Ya hace casi 20 años de aquello. En St. Louis, justo al inicio de la clase de matemáticas, nuestra profesora anunció que nos tenía preparada una sorpresa. Sabedora de que el tema de las parábolas no era particularmente emocionante para ningún adolescente, decidió echar mano de la tecnología para inspirarnos. Entonces, el conserje entró empujando una curiosa estructura cableada de la que colgaban en suspensión energética 30 portátiles de visos púrpuras y una incandescente luz LED azul, una destellante notificación de que estaban vivos. Aquel fue mi primer contacto con el uso de pantallas en las aulas, la promesa de un futuro donde los microchips harían del papel un nostálgico recuerdo de un tiempo pasado anterior.
Pero, por fortuna, tal parece que la cosa no va a ir por ahí. Y es que el campanazo con mayor resonancia ha sido dado desde Suecia, donde hace pocos meses desterraron a las tabletas de la educación y han hecho volver a los libros como hijos pródigos ¿La razón? Las capacidades de concentración y comprensión lectora de los estudiantes habían caído en picado.

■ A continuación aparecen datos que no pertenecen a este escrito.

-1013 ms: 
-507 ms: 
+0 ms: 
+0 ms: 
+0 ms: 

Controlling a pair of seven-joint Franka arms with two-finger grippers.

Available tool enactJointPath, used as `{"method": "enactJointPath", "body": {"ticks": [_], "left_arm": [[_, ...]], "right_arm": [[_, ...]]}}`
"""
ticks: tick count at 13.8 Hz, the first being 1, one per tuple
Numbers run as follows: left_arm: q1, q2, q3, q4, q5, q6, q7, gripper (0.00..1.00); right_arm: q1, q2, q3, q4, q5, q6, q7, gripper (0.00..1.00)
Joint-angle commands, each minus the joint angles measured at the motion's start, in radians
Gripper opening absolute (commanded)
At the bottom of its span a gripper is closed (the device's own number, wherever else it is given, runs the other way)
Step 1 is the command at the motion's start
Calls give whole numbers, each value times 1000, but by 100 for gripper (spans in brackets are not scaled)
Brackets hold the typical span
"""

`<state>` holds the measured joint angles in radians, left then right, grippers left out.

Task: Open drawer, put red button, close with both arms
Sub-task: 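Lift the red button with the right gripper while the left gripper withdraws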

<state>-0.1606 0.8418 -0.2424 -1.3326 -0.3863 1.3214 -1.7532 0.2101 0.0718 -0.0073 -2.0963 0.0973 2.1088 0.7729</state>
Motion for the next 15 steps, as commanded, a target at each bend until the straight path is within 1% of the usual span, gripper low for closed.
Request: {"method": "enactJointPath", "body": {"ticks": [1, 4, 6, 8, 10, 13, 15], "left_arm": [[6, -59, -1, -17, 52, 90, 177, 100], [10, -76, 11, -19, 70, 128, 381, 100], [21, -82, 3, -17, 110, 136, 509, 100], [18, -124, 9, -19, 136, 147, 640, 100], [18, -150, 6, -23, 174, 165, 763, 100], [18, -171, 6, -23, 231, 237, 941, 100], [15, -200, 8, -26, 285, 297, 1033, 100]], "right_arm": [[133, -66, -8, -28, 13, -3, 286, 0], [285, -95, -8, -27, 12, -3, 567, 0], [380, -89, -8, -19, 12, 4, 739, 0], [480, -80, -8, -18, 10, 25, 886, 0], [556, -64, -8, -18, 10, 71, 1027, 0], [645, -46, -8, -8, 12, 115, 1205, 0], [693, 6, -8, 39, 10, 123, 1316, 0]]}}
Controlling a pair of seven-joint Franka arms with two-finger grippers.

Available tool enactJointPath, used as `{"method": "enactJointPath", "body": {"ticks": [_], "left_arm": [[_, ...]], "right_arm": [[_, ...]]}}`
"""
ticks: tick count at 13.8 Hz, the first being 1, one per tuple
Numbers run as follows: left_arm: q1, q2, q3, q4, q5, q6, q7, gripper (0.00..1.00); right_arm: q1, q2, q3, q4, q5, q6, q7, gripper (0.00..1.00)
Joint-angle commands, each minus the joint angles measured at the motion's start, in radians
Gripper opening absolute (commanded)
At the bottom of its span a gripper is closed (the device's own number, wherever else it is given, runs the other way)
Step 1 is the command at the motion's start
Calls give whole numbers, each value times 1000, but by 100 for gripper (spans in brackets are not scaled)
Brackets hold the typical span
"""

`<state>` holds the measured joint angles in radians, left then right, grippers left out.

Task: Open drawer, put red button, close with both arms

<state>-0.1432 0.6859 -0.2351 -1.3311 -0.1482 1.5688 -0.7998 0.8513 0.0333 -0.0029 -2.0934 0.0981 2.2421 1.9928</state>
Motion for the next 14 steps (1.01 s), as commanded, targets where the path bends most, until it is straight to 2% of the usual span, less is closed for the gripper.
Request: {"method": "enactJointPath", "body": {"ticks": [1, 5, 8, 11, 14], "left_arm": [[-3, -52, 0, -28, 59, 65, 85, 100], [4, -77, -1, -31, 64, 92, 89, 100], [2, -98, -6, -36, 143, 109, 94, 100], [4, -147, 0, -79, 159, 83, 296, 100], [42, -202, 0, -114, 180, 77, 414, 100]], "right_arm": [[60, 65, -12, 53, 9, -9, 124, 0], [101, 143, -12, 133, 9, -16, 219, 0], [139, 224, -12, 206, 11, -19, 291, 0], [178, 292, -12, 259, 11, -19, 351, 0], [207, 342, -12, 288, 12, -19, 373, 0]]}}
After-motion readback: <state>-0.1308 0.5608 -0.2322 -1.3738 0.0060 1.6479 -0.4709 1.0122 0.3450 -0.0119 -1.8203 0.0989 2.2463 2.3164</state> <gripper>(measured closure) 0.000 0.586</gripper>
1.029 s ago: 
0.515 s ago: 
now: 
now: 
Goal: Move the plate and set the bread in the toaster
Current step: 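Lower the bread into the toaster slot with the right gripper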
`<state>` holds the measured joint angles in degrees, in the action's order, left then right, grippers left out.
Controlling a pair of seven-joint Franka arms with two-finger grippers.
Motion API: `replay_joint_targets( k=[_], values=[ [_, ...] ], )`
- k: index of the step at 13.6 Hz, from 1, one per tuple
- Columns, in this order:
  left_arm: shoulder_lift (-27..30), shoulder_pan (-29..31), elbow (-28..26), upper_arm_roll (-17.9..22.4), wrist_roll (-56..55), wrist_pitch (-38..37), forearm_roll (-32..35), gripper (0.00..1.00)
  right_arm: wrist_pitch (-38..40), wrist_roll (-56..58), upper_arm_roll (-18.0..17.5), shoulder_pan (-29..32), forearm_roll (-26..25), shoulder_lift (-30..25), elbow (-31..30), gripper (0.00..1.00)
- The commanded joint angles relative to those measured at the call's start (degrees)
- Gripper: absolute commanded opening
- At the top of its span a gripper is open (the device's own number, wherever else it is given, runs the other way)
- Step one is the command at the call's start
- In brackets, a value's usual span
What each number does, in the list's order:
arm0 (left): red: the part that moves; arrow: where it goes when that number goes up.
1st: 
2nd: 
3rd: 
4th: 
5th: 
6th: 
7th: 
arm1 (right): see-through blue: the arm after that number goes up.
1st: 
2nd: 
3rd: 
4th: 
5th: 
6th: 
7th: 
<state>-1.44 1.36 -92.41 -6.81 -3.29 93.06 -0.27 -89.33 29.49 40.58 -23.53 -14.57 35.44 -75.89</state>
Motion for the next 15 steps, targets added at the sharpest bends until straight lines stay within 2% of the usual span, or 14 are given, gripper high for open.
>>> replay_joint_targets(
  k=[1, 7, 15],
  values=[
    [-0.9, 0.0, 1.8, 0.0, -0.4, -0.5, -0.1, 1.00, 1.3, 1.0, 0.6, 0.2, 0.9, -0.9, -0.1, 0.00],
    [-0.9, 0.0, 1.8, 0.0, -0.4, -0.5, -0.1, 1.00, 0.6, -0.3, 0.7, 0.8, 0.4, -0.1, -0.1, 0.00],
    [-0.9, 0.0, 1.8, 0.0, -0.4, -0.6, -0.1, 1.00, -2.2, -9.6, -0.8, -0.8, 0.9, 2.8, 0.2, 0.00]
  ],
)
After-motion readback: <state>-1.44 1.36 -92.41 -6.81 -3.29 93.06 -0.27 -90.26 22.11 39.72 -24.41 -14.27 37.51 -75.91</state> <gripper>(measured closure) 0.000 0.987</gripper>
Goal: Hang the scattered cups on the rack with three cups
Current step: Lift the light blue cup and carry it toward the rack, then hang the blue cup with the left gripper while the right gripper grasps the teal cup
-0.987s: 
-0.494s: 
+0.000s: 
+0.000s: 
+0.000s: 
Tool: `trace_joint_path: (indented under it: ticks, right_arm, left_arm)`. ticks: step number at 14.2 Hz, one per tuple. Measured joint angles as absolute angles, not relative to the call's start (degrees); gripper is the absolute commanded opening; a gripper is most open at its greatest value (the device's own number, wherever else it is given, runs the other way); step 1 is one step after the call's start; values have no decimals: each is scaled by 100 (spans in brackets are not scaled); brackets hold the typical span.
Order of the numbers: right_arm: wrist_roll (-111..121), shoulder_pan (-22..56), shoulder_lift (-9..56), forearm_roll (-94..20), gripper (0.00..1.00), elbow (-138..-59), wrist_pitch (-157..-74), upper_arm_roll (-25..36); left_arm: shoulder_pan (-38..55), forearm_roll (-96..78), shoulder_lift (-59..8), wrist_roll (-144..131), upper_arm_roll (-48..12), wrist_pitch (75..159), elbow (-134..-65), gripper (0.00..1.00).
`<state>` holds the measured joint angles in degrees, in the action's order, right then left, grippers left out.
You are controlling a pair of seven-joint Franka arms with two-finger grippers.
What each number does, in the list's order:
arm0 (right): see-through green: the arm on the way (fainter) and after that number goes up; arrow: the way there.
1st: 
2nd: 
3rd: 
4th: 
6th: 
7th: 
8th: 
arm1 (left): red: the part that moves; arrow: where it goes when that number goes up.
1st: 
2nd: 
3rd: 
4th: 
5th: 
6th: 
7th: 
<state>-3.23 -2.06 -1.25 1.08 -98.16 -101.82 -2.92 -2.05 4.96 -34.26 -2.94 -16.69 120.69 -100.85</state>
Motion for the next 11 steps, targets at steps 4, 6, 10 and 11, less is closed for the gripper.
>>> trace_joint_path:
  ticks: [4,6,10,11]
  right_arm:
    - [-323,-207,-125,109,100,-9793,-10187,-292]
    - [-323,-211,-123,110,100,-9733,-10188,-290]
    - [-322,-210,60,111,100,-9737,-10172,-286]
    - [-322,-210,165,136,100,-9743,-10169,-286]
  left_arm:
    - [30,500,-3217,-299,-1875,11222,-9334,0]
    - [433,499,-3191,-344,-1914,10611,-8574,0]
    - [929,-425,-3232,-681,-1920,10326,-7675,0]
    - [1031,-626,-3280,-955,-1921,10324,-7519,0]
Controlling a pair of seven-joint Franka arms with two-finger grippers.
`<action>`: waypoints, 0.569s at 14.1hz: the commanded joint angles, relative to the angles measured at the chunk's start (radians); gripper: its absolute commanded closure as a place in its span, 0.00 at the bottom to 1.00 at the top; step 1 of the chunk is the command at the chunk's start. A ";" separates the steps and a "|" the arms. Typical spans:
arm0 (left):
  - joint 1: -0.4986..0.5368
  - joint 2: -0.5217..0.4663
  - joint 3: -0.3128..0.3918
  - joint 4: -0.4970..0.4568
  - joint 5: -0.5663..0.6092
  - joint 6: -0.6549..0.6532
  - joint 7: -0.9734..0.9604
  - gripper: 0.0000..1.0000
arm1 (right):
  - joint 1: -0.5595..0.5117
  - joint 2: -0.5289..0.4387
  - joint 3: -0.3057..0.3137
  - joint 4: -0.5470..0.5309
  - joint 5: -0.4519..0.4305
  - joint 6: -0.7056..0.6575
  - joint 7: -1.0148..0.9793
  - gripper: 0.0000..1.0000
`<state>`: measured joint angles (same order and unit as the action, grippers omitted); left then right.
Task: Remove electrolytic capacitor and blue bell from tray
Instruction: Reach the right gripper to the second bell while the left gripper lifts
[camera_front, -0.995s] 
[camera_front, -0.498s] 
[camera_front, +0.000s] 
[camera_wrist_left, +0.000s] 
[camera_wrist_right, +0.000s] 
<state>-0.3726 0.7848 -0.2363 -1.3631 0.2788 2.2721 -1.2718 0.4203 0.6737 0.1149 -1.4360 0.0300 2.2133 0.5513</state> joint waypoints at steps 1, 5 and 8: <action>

El fracaso del experimento nórdico no sólo ha dejado valiosas lecciones y suscitado intensos debates para el resto de Europa en materia de metodologías educativas, sino que ha arrojado evidencias empíricas de una curiosa condición de la lingüística humana: la lectura,
y el ejercicio mismo de entender un texto, es una habilidad que se cultiva y desarrolla en mejor medida de manera analógica.
El por qué una de nuestras herramientas cognitivas más sofisticadas alcanza su mayor grado de afinamiento a través de técnicas rústicas es algo que francamente no tengo claro. Son muchas las teorías que se barajan, desde la sensación de inconmensurabilidad que se desprende del scroll infinito que las redes sociales nos inculcaron hasta la carencia de los distractores que abundan en los dispositivos digitales. Lo que sí es cierto es que, no en vano, todos los libros electrónicos que existen en el mercado pretenden emular la sensación de leer un libro físico, tanto en el reflejo de la tinta como en la luminosidad de sus páginas.
Aunque, de momento, están lejos de sintetizar lo que, a mi juicio, es de los componentes más relevantes de la lectura en papel y es el tacto en las yemas de los dedos. En mi caso personal, y aunque desde muy chico he sido un devoto apóstol de la tecnología, andar de aquí para allá con ladrillos de papel encima forma parte integral de mis propios recuerdos y constituye una condena perpetua para los tendones de mi muñeca y los bolsillos de mis chaquetas. Siento un profundo dolor metafísico en las entrañas con los pedeefes de veinte páginas si no los puedo imprimir, pero, por el contrario, no experimento ni un ápice de pereza ante volúmenes físicos de más de 500. Sé que no soy el único al que le pasa, aunque tampoco creo que sea algo que deba preocuparme porque lo que la celulosa sabe, los pixeles todavía lo ignoran. Esperemos que siga siendo así por un buen tiempo.